Anibal avoids big inning, sets Tigers up for success

DETROIT -- Anibal Sanchez looked around and saw White Sox baserunners at first and second. He looked at the plate and saw pesky rookie Tim Anderson, with Melky Cabrera looming on deck. The big inning that had plagued Sanchez in so many starts this season was at hand.

It got lost by the end of Tuesday's 11-5 Tigers win over the White Sox, but the game turned in the fifth -- not just the six runs Detroit scored in the bottom of the inning, but the runs Sanchez prevented at the top.

"For me, that's the key of the game," said Sanchez, whose six innings of one-run ball earned him his first win as a starter since April 28.

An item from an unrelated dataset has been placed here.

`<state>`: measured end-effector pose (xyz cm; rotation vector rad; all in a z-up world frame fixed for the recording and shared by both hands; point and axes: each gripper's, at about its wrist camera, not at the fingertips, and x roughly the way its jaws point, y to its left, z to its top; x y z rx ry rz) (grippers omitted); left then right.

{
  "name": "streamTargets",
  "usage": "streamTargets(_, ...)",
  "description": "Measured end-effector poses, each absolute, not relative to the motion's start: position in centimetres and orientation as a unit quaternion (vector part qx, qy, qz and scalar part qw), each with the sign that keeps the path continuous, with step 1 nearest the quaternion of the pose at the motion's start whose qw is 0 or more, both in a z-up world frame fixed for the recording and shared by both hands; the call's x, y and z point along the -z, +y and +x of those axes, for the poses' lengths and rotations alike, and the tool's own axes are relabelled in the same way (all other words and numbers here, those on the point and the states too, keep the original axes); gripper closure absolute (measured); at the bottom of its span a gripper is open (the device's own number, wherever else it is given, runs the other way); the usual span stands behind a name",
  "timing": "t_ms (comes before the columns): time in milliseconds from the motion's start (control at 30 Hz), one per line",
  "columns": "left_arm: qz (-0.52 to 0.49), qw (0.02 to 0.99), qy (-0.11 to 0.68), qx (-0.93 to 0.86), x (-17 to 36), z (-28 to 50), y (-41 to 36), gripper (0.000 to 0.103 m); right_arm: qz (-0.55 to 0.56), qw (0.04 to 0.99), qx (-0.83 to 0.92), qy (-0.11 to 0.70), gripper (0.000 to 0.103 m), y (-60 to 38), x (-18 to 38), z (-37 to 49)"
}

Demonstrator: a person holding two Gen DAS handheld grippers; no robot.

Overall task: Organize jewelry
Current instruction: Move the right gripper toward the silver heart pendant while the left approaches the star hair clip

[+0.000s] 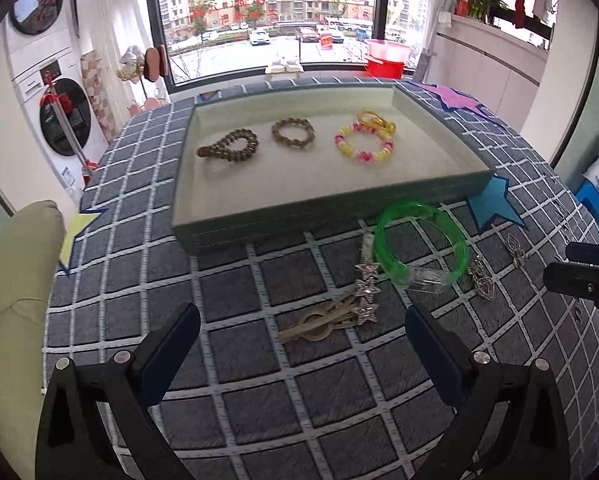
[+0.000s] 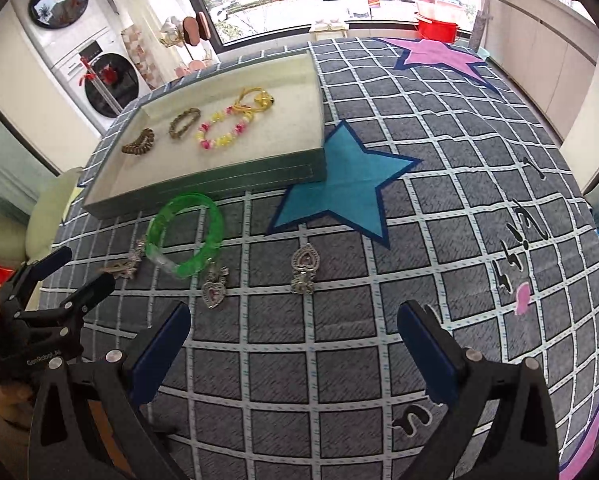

Not only had Sanchez not won a start in over three months, the Tigers had lost every one of his 11 starts since, in large part due to the big inning. So often, it happened during the third trip through a batting order, which in Tuesday's case had just begun with Adam Eaton before his walk moved Tyler Saladino to second base with nobody out in the fifth and the White Sox already holding a 1-0 lead.

Somewhere, Sanchez needed an out, a chance to take a breath. He found it out of the corner of his eye when Saladino took off for third. The throw was lobbed, but effective, starting a rundown that ended up with Saladino retired and Eaton on second.

Sanchez picks off Saladino

"Those two guys are faster," Sanchez said. "Take one of those guys, put me with one out and a runner on second."

Step by step, Sanchez worked his way out of it. With first base now open and one runner on, he had a little leeway with Anderson, who had hit into an inning-ending double play his previous time up. This time, he jammed Anderson with a fastball, inducing a popout to catcher James McCann behind home plate.

"After that, I just want to throw a really good pitch to get out of the inning," Sanchez said.

He had to throw it to Melky Cabrera, who was 15-for-34 off Sanchez entering the night. Cabrera gave his first pitch a ride to left, sending Justin Upton to the warning track, but it stayed in for the third out.

It was the closest the White Sox came to a home run off Sanchez, who lost to the Sox a week and a half ago with help from a three-run homer by Eaton. While Sanchez's strikeout total was down in the rematch, he gave up only one extra-base hit, and he erased two baserunners with double plays. It was enough to keep his rotation spot with Mike Pelfrey going to the 15-day disabled list.

"I feel good right now," Sanchez said. "I threw my best game of the year, and that's all I can say."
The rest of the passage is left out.